On pourrait continuer, à la main, sur l'autre partie, mais nous allons peut-être avoir un coup de pouce mécanique : des amis autoconstructeurs ont investi dans une mini-pelle qu'ils nous loueront peut-être. Cela accélérerait et faciliterait sans conteste cette rude épreuve. J'espère sincèrement que cela se fera (alors Antoine & Céline, si vous lisez ceci !!!)...

Histoire de varier les plaisirs, j'ai consacré une journée (complète, sans voir la lumière du jour) à remplacer notre tableau électrique et la GTL (gaine technique de logement). En effet, notre tableau était encore celui de nos débuts, sur lequel nous ajoutions de nouveaux circuits au fur et à mesure des avancées : il n'était donc plus assez grand et avait reçu un coup de mini-pelle lors du terrassement intérieur (par mes soins). J'avais réalisé notre première GTL en contreplaquée, mais nous l'avons remplacée par une GTL en PVC de chez Legrand afin de s'adapter au nouveau tableau.
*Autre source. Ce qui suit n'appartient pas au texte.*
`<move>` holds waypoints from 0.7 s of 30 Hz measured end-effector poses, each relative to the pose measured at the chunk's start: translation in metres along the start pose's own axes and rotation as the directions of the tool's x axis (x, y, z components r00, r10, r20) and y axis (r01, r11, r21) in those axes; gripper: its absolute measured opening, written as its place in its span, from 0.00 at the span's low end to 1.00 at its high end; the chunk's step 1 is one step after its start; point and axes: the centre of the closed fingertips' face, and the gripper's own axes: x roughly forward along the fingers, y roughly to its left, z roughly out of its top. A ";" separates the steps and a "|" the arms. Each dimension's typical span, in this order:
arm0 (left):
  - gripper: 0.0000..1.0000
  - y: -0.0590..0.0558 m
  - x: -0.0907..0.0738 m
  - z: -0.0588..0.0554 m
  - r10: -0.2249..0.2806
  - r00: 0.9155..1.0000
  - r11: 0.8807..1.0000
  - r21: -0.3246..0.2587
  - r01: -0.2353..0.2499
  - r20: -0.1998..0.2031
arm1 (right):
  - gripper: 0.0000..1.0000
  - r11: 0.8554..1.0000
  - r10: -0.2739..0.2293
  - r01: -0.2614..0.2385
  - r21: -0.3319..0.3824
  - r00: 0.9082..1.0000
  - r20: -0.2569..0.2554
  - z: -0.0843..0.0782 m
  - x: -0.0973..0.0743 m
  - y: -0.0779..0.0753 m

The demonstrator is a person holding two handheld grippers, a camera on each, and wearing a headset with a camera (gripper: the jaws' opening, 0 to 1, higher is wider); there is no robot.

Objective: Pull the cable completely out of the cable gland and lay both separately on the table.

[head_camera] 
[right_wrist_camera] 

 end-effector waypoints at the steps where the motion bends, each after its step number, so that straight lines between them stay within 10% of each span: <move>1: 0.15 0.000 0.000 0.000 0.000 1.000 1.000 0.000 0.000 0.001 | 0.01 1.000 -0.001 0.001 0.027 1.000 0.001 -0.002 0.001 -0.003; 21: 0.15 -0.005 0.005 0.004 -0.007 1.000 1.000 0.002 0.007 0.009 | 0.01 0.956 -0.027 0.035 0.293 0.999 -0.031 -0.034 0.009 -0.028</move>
Ses dimensions intérieures minuscules m'ont d'abord fait peur, mais elles m'ont obligé à placer les fils de manière très propre.

Etant donné que je travaillais en ayant coupé le courant, j'étais éclairé grâce à une rallonge branchée chez nos chers voisins. Peu de photos donc, mais une fois la GTL installée et les fils passés, ça donnait à peu près ça :

085 - Isolation, du très léger - Déconstruction, du très lourd

J'ai terminé en fin de journée, pas mécontent de sortir des 9 m2 du cellier !

085 - Isolation, du très léger - Déconstruction, du très lourd
085 - Isolation, du très léger - Déconstruction, du très lourd

Pour information, notre architecte nous a conseillé d'utiliser des tableaux divisionnaires (un dans la chambre d'hôte, un autre à l'étage) afin d'économiser en fils et gaines à passer. L'idée, c'est de faire passer une grosse section depuis le tableau principal (ci-dessus), pour alimenter un sous-tableau, duquel partent les circuits d'une partie de la grange. Ca s'est avéré très pratique, et je le recommande fortement, pour les très grands espaces.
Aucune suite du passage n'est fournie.